ミュージカル「GHOST」をご覧になったみなさまはきっと、このシンプルなメロディから、あの歌詞を連想されるんじゃないでしょうか。
動画①
そうです。劇の冒頭の
いまここで
という歌詞が、このメロディで歌われるのですね。英語版だと"Here right now"という歌詞です。
ところでみなさんは、西洋音楽の世界にたくさんある和音の種類の中で、最も基本的で、最も安定感があるとされている和音がどんな和音か、ご存知でしょうか。
きっと多くの方が聞いたことあると思います。
そうです、「ドミソの三和音」です。じっさいに聞いてみましょう。
動画②
この「ドミソ」の和音は、ちょっと専門的にいうと「長三和音」という名前がついています。明るい響きがする、とされている和音です。
動画②では最初に「ドミソ」の音を同時に弾き、次にひとつの音ずつ「ソ→ミ→ド」の順で弾き、最後にもういちど「ドミソ」の音を同時に弾いてみました。
気づかれましたでしょうか?
動画①で聞いてみた「いまここで」のメロディと、動画②で聞いてみた「ソ→ミ→ド」のフレーズは、音の高さは違いますが、同じメロディになっていることが。
これはト長調で書かれている「いまここで」のメロディを、ハ長調に移調した、という言い方ができますが、まあこれはややこしい話なので、とりあえず「いまここで」を全部「ドミソ」の和音に変形させてみた、と理解してみてください。
その上で、何を言いたいのかというと。
ミュージカル「GHOST」の冒頭で歌われる「いまここで」というメロディの一発目は、非常にシンプルで安定感のある「ドミソ」の和音を、高い音から分散させてひとつずつ鳴らしてみた「ソ→ミ→ド」のフレーズとおんなじだ、ということです。
これ、めっちゃ凄くないですか!?!?!?!?!笑
何がすごいのか、僕なりの考えを解説しますね。
モリーとサムは、新しい生活のために、ブルックリンに部屋を買いました。モリーは駆け出しの芸術家ですが意欲に満ち溢れています。サムは銀行マンとして堅実に働いています。ふたりの生活は順風満帆です。

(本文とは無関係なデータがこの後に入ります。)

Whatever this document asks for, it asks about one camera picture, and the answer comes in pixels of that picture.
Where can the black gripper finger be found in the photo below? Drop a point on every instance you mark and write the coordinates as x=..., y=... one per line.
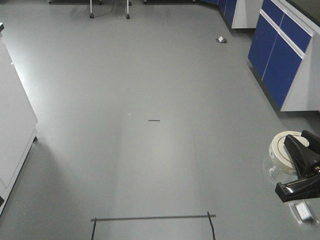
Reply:
x=306, y=159
x=301, y=189

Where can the glass jar with cream lid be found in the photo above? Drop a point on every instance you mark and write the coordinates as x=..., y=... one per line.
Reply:
x=278, y=165

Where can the floor power outlet box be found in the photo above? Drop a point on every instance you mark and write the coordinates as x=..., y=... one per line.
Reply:
x=301, y=212

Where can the blue lab cabinet right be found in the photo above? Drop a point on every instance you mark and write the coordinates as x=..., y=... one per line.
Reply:
x=285, y=50

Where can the small floor debris object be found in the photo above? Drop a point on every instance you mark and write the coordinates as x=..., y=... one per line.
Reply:
x=221, y=40

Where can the white cabinet left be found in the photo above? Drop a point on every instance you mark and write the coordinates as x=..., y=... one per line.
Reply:
x=17, y=125

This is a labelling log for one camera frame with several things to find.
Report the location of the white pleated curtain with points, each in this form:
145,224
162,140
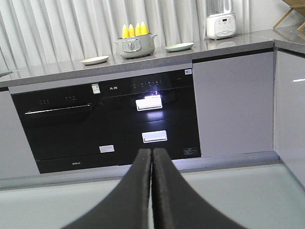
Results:
37,32

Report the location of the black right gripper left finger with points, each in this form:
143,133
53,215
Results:
127,205

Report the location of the beige round plate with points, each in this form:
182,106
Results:
94,60

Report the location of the wooden dish rack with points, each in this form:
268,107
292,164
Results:
294,6

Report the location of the grey cabinet door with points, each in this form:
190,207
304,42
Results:
234,100

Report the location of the black built-in dishwasher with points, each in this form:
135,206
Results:
66,127

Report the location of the sage green electric cooking pot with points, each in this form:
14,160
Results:
137,46

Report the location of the yellow corn cob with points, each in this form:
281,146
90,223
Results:
144,28
131,31
125,31
138,30

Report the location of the black disinfection cabinet drawers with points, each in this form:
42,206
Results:
153,111

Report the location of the light green round plate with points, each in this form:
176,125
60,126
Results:
179,47

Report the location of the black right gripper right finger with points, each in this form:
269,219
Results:
176,205

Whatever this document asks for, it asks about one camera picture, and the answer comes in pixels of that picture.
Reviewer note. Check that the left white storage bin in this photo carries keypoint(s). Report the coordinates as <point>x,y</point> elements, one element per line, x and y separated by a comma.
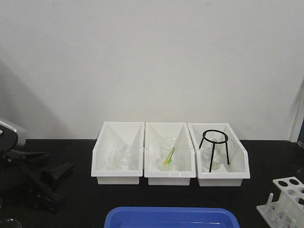
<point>116,134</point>

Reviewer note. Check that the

その輝かしさと、「部屋を持った」という生活の基盤が安定した事実、それに伴う気持ちの高揚感、その自分たちの現在の「いま」と「ここ」を希望を持って肯定したい気持ち。
これが「ソ→ミ→ド」の、安定感のある、明るい響きの和音によって表されているのではないでしょうか。

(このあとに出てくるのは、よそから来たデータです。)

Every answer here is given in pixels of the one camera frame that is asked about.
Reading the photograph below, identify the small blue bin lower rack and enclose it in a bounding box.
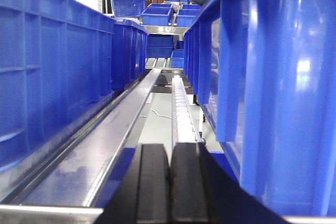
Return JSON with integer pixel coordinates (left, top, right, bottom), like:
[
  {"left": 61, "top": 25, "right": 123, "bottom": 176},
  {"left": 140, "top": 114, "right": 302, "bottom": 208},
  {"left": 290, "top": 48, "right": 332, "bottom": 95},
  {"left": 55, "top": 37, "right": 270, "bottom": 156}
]
[{"left": 171, "top": 50, "right": 184, "bottom": 68}]

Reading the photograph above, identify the blue bin rack middle-left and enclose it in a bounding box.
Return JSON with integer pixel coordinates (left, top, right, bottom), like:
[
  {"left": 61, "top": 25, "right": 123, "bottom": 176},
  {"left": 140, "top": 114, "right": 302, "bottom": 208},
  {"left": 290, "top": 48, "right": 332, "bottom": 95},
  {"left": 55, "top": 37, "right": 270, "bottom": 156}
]
[{"left": 142, "top": 4, "right": 173, "bottom": 26}]

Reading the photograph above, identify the steel divider rail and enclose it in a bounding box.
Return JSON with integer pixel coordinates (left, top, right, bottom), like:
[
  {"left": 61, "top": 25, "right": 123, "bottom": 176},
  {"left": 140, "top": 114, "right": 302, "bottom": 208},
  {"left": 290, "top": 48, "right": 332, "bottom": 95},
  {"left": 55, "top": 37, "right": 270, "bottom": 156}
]
[{"left": 1, "top": 69, "right": 161, "bottom": 207}]

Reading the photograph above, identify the dark blue bin lower rack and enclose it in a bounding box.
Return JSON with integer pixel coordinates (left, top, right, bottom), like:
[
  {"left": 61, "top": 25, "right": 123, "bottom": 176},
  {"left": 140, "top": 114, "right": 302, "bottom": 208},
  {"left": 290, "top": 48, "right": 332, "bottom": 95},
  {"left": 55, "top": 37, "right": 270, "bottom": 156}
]
[{"left": 146, "top": 34, "right": 173, "bottom": 58}]

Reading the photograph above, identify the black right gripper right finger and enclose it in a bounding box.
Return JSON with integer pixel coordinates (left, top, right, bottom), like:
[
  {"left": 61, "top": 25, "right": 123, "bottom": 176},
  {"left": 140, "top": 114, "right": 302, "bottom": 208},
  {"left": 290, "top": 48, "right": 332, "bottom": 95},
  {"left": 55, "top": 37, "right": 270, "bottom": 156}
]
[{"left": 170, "top": 143, "right": 286, "bottom": 223}]

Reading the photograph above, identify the tilted blue bin on rack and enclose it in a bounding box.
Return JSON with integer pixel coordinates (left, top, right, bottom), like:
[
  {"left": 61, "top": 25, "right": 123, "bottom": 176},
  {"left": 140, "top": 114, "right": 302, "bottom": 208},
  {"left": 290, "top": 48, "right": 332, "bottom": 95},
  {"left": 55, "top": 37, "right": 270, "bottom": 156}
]
[{"left": 111, "top": 0, "right": 145, "bottom": 18}]

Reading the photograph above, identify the white roller track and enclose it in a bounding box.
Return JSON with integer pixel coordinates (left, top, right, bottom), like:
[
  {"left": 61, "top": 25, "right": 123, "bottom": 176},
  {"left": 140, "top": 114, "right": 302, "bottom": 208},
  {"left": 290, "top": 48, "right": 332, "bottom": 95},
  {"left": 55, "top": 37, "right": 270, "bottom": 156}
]
[{"left": 172, "top": 75, "right": 206, "bottom": 147}]

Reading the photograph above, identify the large blue bin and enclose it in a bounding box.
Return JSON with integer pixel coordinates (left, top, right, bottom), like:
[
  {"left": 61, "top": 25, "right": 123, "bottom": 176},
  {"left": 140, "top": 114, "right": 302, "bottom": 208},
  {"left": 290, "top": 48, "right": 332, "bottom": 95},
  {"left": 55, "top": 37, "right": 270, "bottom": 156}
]
[
  {"left": 184, "top": 0, "right": 335, "bottom": 217},
  {"left": 1, "top": 0, "right": 115, "bottom": 171}
]

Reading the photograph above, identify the white cable on floor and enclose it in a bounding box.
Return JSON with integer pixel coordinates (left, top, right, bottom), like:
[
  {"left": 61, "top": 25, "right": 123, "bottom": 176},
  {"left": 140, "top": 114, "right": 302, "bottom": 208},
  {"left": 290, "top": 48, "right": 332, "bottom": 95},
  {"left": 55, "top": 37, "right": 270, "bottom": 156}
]
[{"left": 139, "top": 108, "right": 173, "bottom": 120}]

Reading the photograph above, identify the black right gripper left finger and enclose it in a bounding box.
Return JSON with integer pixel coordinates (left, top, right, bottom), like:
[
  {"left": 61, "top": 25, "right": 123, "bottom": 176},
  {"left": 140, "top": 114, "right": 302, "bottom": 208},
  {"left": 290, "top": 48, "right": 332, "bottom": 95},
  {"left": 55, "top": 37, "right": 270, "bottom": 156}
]
[{"left": 95, "top": 143, "right": 170, "bottom": 223}]

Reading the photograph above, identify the blue bin rack middle-right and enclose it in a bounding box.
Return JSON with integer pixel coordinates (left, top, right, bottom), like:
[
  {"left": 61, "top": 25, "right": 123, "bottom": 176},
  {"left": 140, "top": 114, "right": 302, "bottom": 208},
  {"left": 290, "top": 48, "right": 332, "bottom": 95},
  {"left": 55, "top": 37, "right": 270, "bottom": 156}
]
[{"left": 175, "top": 4, "right": 201, "bottom": 27}]

ハ長調の曲の中で最も重要で主役になる音は「ド」の音です。
ソからミを経由してドにたどり着くフレーズは、なんとなくなんですが、自分の人差し指で「ド」に向かって「ここだ!」と強く指し示すような感覚があります。「いま」「ここ」が「ド」。
たぶんこのメロディの「ド」の音が、小節の頭に置かれているのもその「指で指し示してる感」を強めている要因だと思います。
モリーは、非常にシンプルで力強いメロディでもって、自分たちの現在を肯定します。 "Here right now" 「いま、ここで」と。
でも、世界は無情です。ふたりの未来には波乱が待っています。この作品の音楽も、その波乱の未来を暗示します。
冒頭の楽曲の中でモリーは何度も「いまここで」というメロディを歌います。なのに、そのメロディが綺麗な「ソ→ミ→ド」の形を取るのは一度きりです。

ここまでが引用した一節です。